__What is needed__. Every line of the listing belongs in your answer exactly as written; the images do not.

__Collected material__.
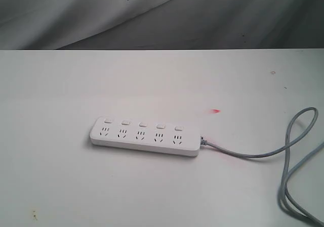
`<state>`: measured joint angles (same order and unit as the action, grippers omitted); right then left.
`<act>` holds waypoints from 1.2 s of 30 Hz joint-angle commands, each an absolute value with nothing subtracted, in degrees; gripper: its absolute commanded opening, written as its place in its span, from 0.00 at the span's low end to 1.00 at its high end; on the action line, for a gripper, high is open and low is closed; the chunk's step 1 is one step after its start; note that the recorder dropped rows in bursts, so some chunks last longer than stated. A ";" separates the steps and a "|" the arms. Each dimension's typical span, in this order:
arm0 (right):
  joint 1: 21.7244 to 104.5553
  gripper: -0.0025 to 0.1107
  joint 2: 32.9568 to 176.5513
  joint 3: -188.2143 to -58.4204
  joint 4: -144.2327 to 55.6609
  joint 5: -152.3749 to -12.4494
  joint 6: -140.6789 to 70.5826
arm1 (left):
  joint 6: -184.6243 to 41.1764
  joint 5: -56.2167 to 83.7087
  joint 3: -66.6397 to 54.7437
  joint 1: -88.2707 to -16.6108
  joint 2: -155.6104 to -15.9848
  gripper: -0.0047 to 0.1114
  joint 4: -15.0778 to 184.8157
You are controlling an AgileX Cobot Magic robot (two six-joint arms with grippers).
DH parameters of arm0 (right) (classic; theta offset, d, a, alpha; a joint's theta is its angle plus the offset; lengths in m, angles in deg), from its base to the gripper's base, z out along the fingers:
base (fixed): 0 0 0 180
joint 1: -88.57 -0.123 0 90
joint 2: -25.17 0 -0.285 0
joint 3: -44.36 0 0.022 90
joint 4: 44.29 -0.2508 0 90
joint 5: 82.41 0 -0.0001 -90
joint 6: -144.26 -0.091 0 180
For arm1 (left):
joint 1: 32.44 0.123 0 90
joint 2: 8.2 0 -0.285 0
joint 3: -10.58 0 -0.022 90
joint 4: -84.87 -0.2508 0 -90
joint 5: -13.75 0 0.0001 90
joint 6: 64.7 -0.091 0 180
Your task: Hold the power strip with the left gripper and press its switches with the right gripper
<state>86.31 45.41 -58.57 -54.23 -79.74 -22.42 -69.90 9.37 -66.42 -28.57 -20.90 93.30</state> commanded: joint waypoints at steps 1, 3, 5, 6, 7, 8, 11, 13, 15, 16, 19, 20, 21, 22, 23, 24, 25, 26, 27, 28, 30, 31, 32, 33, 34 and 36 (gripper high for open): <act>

__Your solution__.
`<state>`: measured joint angles (same order and unit as the action, grippers omitted); right then left.
`<act>` holds waypoints from 1.2 s of 30 Hz joint-angle commands, each an absolute value with nothing subtracted, in degrees; gripper: its absolute commanded opening, written as its place in its span, from 0.00 at the span's low end to 1.00 at its high end; on the action line, for a gripper, high is open and low is closed; the chunk's step 1 is one step after its start; note that the recorder dropped rows in bursts, so some chunks last longer than stated. A ";" separates the steps and a "|" the arms. Each dimension's typical span, in this order:
arm0 (right):
  joint 1: 21.7244 to 104.5553
  gripper: -0.0025 to 0.1107
  joint 2: 32.9568 to 176.5513
  joint 3: -188.2143 to -58.4204
  joint 4: -144.2327 to 55.6609
  joint 5: -152.3749 to -12.4494
  joint 6: -140.6789 to 70.5826
arm1 (left):
  joint 6: -184.6243 to 41.1764
  joint 5: -56.2167 to 83.7087
  joint 3: -66.6397 to 54.7437
  joint 1: -88.2707 to -16.6108
  joint 2: -155.6104 to -15.9848
  gripper: -0.0047 to 0.1114
  joint 4: -15.0778 to 184.8157
You are controlling an AgileX Cobot Magic robot (two six-joint arms with grippers).
DH parameters of arm0 (right) (classic; theta offset, d, a, alpha; a joint's theta is its angle plus the offset; lengths in m, angles in deg), from its base to the gripper's base, z out along the fingers:
base (fixed): 0 0 0 180
joint 1: -88.57 -0.123 0 90
joint 2: -25.17 0 -0.285 0
joint 3: -44.36 0 0.022 90
joint 4: 44.29 -0.2508 0 90
joint 5: 82.41 0 -0.0001 -90
joint 6: -144.26 -0.091 0 180
For arm1 (left):
joint 1: 32.44 0.123 0 90
joint 2: 8.2 0 -0.285 0
joint 3: -10.58 0 -0.022 90
joint 4: -84.87 -0.2508 0 -90
joint 5: -13.75 0 0.0001 90
joint 6: 64.7 -0.091 0 180
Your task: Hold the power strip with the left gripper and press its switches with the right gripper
<state>86.31 45.41 -58.57 -54.23 -79.74 -22.42 -69.90 9.37 -66.42 -28.57 -20.90 93.30</state> commanded: joint waypoints at steps 1, 3, 5, 6, 7, 8, 11, 13, 15, 16, 19, 20, 21, 22, 23, 24, 25, 26, 27, 28, 30, 31, 32, 33, 34 and 36 (gripper high for open): <act>

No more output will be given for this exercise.